Sesekali ia bisa menambahkan doa, “Ahlats tsanā’i wal-majd, aḥaqqu mā qālal ‘abdu, wa kullunā laka ‘abdu, lā māni‘a limā a‘ṭaita, wa lā mu‘ṭiya limā mana‘ta, wa lā yanfa‘u żal-jaddi minka al-jadd (artinya: Engkaulah Pemilik segala pujian dan kemuliaan, sesuatu yang paling layak diucapkan oleh seorang hamba, dan kami semua adalah hamba-Mu. Tidak ada yang dapat menghalangi apa yang Engkau berikan, dan tidak ada yang dapat memberi apa yang Engkau halangi, dan tiada berguna kekayaan orang yang punya kekayaan di hadapan-Mu),” maka hal itu baik, karena Rasulullah Shallallahu Alaihi Wa Sallam terkadang melakukan begini dan terkadang begitu. 
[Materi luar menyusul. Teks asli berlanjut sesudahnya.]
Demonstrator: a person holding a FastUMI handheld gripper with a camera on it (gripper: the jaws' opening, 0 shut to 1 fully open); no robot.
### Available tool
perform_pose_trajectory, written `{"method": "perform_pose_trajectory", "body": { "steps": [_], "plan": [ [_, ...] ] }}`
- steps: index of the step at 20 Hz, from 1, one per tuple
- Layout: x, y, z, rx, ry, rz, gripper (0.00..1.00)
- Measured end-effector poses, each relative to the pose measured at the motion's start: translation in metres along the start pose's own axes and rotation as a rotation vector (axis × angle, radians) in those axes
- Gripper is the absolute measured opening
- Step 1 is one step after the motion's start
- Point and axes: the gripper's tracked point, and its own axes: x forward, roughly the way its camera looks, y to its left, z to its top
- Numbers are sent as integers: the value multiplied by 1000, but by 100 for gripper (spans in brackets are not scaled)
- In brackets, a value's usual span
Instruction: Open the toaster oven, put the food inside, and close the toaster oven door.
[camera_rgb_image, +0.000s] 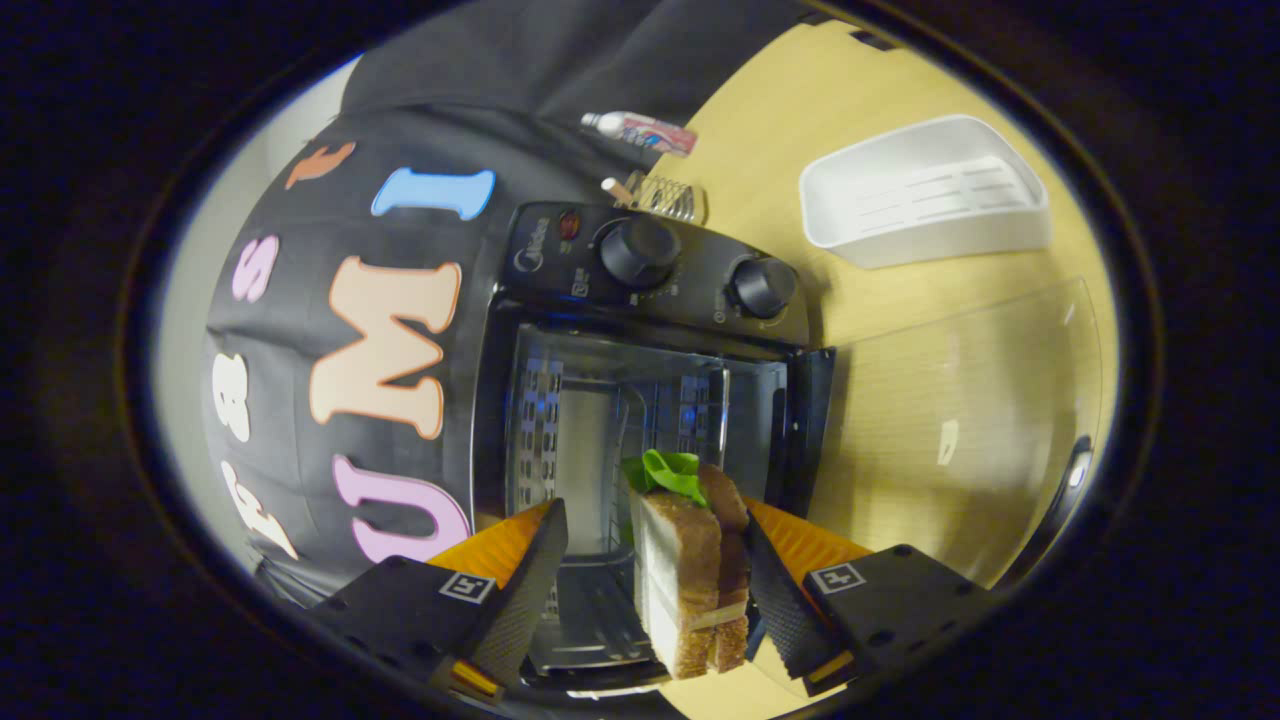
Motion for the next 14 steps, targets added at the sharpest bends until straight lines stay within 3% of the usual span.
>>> {"method": "perform_pose_trajectory", "body": {
  "steps": [4, 7, 11, 14],
  "plan": [
    [-11, 7, 1, -45, -42, 5, 97],
    [-22, 14, 1, -10, -48, 64, 98],
    [-37, 17, -10, -118, -15, 95, 98],
    [-41, 12, -15, -171, 5, 99, 69]
  ]
}}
Jadi, seorang muslim hendaknya meneladan beliau Shallallahu Alaihi Wa Sallam dan berupaya mengikuti perbuatan serta ucapan beliau dalam seluruh urusan ibadahnya, yakni dalam semua bentuk ibadah, baik salat, puasa, maupun yang lainnya. Demikian.

Syaikh Bin Baz

Sumber artikel PDF

🔍 Shollu Alan Nabi Muhammad, Cara Memagari Rumah Dengan Ayat Al Quran, Cerita Dari Mantan Wanita Syiah, Tanggal Berapa Puasa Rajab Dilaksanakan, Rahasia Malam Jumat

Visited 20 times, 16 visit(s) today


Post Views: 5

QRIS donasi Yufid

News
Berita Teknologi
Berita Olahraga
Sports news
sports
Motivation
football prediction
technology
Berita Technologi
Berita Terkini
Tempat Wisata
News Flash
Football
Gaming
Game News
Gamers
Jasa Artikel
Jasa Backlink
Agen234
Agen234
Agen234
Resep
Download Film

Gaming center adalah sebuah tempat atau fasilitas yang menyediakan berbagai perangkat dan layanan untuk bermain video game, baik di PC, konsol, maupun mesin arcade. Gaming center ini bisa dikunjungi oleh siapa saja yang ingin bermain game secara individu atau bersama teman-teman. Beberapa gaming center juga sering digunakan sebagai lokasi turnamen game atau esports.